WORLDS COLLIDING: Walloon's youngest student, Sira Oliver of Prep class and their oldest living student, John Darby, who attended Walloon from 1947-1954.
WORLDS COLLIDING: Walloon's youngest student, Sira Oliver of Prep class and their oldest living student, John Darby, who attended Walloon from 1947-1954. Contributed/Julie Langlands

Historic school celebrates 140th birthday

IT WAS a different world in 1877 - Queen Victoria sat on the British throne, telephones were the height of technological progress and the Aussies had just won the first ever test cricket series against the English.

There was another event that year, which may not have changed the face of history but certainly changed the lives of hundreds of people to come - the establishment of Walloon State School.

Last month, the school celebrated its 140th birthday with both new and older pupils coming together for cake and catch-ups.

Walloon's longest-serving teacher Julie Langlands said working at the tight-knit school had been her dream from the moment she visited the grounds.

"I walked in the door and straight away thought 'I'm going to teach here one day',” she said.

"The thing I love about it most is that most Walloon kids tend to stay in the area and send their kids to Walloon.

"There's not a single class where I don't have a student whose parents I taught.”

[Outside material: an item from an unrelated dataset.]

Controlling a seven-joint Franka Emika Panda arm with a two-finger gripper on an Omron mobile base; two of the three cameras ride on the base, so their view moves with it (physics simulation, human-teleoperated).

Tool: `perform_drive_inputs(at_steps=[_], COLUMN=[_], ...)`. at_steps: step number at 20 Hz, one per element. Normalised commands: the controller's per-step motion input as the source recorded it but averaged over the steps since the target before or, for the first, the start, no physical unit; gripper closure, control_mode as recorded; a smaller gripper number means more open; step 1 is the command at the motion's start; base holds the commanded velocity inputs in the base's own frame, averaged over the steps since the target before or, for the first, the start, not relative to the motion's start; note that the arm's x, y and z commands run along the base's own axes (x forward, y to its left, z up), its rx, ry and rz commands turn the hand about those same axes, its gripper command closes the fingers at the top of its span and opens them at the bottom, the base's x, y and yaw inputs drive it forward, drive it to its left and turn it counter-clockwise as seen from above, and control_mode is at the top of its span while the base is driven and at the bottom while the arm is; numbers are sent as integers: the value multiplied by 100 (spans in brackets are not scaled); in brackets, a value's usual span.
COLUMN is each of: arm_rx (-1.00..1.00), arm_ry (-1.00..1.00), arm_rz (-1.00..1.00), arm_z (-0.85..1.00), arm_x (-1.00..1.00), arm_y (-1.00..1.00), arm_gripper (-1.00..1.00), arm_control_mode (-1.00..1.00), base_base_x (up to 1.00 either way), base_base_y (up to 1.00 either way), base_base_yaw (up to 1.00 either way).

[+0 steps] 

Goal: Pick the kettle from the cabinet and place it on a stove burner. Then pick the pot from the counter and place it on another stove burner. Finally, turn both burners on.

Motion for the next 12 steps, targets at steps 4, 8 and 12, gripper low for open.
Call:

P&C treasurer Kerri Jendra said the small, semi-rural school had come a long way since its founding.

"We initially started off in the little (Country Women's Association) hall,” she said.

"The building that housed the school as we know it today was built in 1936 where the school stands now.

"It's just another milestone that didn't have to be anything but we've made into something.”

The school community also unveiled its new LED sign.

Ms Jendra thanked everybody involved with fundraising for and installing the sign.